If in the course of further development of in-memory-technology transaction processing and decision support would be enabled on the basis of one single core, far reaching consequences for our domain as an integration discipline are foreseeable: After a long period of transactional data integration in the 1970ies and 1980ies, and another long period of process integration in the 1990ies, a whole new fundamental orientation could follow. Business analyses and decisions as well as their flexibility and quality could come to the fore.
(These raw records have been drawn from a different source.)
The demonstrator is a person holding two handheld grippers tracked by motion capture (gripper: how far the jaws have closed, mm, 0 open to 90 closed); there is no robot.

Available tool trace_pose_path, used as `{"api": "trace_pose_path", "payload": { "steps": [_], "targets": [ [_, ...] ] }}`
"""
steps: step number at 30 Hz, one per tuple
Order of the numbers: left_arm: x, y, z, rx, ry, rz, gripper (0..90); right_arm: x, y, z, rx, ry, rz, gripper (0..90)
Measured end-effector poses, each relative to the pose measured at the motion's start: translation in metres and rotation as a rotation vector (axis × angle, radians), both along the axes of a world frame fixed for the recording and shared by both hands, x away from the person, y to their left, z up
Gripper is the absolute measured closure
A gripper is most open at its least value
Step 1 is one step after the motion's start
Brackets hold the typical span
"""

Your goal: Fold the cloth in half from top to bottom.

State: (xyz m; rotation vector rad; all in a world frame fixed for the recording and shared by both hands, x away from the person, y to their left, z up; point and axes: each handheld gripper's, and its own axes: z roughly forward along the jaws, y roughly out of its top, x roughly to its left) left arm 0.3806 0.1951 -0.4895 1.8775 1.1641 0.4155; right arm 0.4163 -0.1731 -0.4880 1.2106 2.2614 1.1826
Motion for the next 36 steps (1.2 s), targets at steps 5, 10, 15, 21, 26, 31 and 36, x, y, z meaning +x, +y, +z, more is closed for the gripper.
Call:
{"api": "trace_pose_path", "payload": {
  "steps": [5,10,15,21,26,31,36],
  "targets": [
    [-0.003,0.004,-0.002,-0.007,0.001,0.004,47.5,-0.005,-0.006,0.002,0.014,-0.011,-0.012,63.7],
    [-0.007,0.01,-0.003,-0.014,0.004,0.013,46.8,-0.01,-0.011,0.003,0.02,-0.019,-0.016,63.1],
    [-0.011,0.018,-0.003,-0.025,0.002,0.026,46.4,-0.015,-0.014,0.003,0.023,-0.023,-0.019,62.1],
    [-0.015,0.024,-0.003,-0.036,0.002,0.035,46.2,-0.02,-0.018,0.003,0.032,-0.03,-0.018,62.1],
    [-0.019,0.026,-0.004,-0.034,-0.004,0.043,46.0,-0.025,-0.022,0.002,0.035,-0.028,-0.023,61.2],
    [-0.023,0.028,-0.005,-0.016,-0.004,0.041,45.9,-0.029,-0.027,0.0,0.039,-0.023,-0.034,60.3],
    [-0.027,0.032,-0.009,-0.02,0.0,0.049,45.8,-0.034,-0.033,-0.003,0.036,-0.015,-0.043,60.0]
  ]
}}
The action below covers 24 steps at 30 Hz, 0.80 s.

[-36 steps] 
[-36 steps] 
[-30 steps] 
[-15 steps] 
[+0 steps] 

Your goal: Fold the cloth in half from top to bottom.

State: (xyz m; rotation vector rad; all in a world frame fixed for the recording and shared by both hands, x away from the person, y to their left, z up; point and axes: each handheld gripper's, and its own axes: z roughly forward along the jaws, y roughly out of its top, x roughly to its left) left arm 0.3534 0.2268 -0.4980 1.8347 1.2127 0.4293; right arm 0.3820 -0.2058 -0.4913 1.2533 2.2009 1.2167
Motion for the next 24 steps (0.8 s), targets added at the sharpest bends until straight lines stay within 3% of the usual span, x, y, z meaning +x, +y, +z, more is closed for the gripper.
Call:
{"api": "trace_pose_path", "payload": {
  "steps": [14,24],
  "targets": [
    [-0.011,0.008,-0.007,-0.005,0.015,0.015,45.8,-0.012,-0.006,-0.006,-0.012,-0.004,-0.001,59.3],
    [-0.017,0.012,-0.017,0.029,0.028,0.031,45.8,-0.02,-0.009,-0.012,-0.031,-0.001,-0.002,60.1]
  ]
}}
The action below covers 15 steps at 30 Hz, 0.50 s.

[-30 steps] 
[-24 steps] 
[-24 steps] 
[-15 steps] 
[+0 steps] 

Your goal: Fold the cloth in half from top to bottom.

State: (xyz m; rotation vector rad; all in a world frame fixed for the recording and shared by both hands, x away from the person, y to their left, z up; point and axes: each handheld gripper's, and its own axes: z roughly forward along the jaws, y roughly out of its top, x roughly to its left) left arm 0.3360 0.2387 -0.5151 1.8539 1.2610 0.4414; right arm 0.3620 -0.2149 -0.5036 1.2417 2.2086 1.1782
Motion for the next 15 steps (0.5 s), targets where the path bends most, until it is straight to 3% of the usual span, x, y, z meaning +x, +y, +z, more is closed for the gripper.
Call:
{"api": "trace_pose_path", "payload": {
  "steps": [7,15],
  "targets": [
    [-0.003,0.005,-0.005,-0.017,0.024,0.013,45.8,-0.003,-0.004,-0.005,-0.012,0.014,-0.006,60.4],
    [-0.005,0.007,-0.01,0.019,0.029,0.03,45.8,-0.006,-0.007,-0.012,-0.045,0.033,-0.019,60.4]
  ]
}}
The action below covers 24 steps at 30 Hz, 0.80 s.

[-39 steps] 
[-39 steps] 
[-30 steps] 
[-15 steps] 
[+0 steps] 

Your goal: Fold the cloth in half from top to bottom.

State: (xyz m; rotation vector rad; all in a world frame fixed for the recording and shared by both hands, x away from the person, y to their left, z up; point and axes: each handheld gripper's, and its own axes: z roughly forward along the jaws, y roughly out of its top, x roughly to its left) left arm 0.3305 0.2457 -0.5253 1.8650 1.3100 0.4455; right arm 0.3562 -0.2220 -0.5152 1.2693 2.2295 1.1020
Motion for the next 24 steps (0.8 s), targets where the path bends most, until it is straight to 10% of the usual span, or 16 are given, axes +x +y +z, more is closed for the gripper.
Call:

This development would foster decentralization in regards to (enterprise wide) data, (business unit specific) business processes, and (task-specific) decisions.

On the one hand, the current discussion of the potentials and challenges of in-memory appliances fits to the increasingly important role of analytics, being reflected especially in the U.S. under the label of “Big Data.” On the other hand, it is questionable whether the discussion should be about tools and IT solutions as we had it already with the rise of ERP systems on the basis of integrated transactional databases (e.g., Scheer 1976) or in the context of supporting processes by ERP systems (e.g., Scheer 1995). Although technical and IT solution driven changes appear more effective and more purposeful than cumbersome, hardly predictable, business-driven innovations with corresponding IT support, such transformations often fail exactly because of their focus on technology (Lahrmann et al. 2011a, 2011b).

If the discussion should not start with the technical solution (i.e. in-memory appliances), where is it supposed to start? We should specify modern and customized use scenarios of decision based action in organizations that systematically use the potentials of more and more heterogeneous and comprehensive data. Such reference scenarios are, because of being business driven, a much better starting point for a successful transformation than IT solutions. Our discipline can make an important contribution to this field through reference models and method construction. Software companies can then leverage these contributions in order to develop and hopefully also to establish innovative business applications.